Helvetia
Helvetia is the female national personification of Switzerland, comes from the name of the Helvetii tribe and is a neo-Latin derivation meaning Switzerland or Swiss Confederation. Helvetia first appears in the 18th century as a woman. She gained importance with the revival of national sentiment in the 19th century and the founding of the Swiss Confederation in 1848. She appeared on coins and stamps, as well as in political and patriotic illustrations. To this day, the image of Helvetia can be found on the ½, 1 and 2 Swiss franc coins.
History
The fashion to represent the Swiss Confederation in an allegorical way arose in the 17th century. This replaces an earlier convention, popular in the 1580s, of representing Switzerland as a bull (Schweizer Stier).

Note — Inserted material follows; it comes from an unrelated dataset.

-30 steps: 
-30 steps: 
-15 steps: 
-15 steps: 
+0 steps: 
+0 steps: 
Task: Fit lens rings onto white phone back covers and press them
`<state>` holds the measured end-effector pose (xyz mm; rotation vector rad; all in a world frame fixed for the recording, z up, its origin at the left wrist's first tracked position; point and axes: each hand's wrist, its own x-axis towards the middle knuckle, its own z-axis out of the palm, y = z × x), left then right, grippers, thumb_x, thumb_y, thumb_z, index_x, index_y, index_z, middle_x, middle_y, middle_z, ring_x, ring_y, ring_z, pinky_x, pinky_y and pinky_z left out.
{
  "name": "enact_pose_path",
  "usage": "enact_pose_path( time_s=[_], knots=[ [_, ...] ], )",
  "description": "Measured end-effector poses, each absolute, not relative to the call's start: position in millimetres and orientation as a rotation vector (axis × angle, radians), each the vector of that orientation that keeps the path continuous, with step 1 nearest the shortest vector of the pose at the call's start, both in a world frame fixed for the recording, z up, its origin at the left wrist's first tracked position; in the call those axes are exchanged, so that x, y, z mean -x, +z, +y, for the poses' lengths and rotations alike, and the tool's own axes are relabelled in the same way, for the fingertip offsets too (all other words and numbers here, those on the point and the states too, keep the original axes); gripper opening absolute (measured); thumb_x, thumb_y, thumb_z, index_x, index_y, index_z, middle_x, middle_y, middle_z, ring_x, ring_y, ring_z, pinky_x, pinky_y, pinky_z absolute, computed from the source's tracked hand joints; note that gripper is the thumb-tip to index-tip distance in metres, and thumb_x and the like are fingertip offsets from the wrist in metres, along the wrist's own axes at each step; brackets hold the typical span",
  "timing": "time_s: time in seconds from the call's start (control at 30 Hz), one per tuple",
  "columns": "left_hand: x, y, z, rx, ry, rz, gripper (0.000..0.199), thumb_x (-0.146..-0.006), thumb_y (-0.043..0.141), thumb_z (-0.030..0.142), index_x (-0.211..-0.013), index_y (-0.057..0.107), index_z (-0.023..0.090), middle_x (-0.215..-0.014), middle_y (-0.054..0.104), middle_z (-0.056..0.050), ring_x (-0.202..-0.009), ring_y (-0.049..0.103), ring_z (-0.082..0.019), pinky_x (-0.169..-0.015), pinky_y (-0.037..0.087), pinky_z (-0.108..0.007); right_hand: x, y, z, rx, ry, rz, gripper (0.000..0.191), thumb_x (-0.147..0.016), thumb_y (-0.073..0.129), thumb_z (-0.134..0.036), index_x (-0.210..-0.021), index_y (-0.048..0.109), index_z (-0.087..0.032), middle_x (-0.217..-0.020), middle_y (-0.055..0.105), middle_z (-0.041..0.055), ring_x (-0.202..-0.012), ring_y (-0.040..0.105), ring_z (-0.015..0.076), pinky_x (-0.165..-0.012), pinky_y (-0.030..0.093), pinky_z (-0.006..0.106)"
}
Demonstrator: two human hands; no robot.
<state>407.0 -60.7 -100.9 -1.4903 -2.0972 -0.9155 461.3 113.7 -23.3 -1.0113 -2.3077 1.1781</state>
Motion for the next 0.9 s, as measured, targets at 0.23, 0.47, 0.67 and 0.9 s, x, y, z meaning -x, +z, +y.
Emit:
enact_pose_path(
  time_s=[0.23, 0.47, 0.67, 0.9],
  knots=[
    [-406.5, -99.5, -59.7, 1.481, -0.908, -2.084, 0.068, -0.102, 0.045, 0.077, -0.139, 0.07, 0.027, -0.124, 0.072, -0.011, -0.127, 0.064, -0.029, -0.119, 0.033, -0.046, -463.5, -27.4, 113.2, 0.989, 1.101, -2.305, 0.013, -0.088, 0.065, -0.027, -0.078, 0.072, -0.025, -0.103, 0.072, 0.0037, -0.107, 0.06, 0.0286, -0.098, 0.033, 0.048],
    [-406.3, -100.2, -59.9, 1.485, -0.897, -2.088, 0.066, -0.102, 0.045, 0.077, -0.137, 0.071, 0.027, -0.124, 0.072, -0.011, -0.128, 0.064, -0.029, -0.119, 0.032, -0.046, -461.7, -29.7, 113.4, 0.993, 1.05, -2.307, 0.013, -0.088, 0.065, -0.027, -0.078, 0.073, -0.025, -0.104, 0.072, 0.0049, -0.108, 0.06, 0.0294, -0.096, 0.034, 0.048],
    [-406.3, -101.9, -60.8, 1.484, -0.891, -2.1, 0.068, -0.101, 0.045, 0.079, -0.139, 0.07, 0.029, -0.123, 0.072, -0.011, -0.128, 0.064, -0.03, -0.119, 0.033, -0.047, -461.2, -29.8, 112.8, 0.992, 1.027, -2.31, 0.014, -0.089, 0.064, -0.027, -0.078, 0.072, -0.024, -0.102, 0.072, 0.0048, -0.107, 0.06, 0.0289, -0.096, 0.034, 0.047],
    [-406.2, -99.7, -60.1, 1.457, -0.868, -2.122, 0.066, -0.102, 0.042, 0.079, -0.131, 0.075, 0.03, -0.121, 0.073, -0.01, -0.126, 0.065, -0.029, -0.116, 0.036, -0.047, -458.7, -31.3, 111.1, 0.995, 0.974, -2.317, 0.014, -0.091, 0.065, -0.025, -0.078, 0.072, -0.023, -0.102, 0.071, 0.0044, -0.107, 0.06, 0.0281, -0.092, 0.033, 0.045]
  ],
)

In the first half of the 17th century, there was not a single allegory identified as Helvetia. Rather, a series of allegories were shown, depicting both the virtues and vices of the confederacy. The title page of Matthäus Merian's 1642 Topographia shows two seated allegorical figures below the title panel: one is the figure of an armed Eidgenosse, representing Swiss military prowess or victory, the other is a female allegory of abundance with a mural crown, representing the Swiss territory or its fertility.
The female allegories of the individual cantons predate the single figure of Helvetia. There are depictions of Respublica Tigurina Virgo (1607), one from Lucerne shown in 1658 as the victor of Villmergen, Christoph Pfyffer, and one from Bern from 1682.
Over the next half century, Merian's Bounty would become the figurehead of Helvetia proper. A 1677/78 oil painting from Solothurn, known as Libertas Helvetiae, shows a female allegory of Libertas leaning against a pillar. In 1672, an oil painting by Albrecht Kauw shows various figures labeled modern Helvetia. These represent vices such as pleasure and greed, in contrast to the virtues of Helvetia antiqua (not shown in painting).
On September 14, 1672, a monumental Baroque work by Johann Caspar Weissenbach was performed in Zug, entitled Eydtgnossisch Contrafeth Auff- und Abnemmender Jungfrawen Helvetiae. The work is full of allegories illustrating the rise of Helvetia and its decline after the Reformation. In the fourth act, Abnemmende Helvetiae or "Helvetia menguante" she confronts the allegories of atheism and politics as the old virtues leave her. In the final scene, Christ himself seems to punish the rebellious damsel, but the Mother of God and Nicholas of Flüe intercede and the repentant sinner is forgiven.
The identification of the Swiss as "Helvetians" (Hélvetiens) becomes common in the 18th century, particularly in the French language, as in the very patriotic Histoire des Hélvetiens (1749–53) by François-Joseph-Nicolas d'Alt de Tieffenthal, followed by Histoire de la Confédération hélvetique by Alexander Ludwig von Wattenwyl (1754). Helvetia appears in patriotic and political artworks in the context of the construction of a national history and identity in the early 19th century, which after the disintegration of Napoleon's Helvetic Republic appears on official federal coins and stamps since the founding of Switzerland as a federal state in 1848.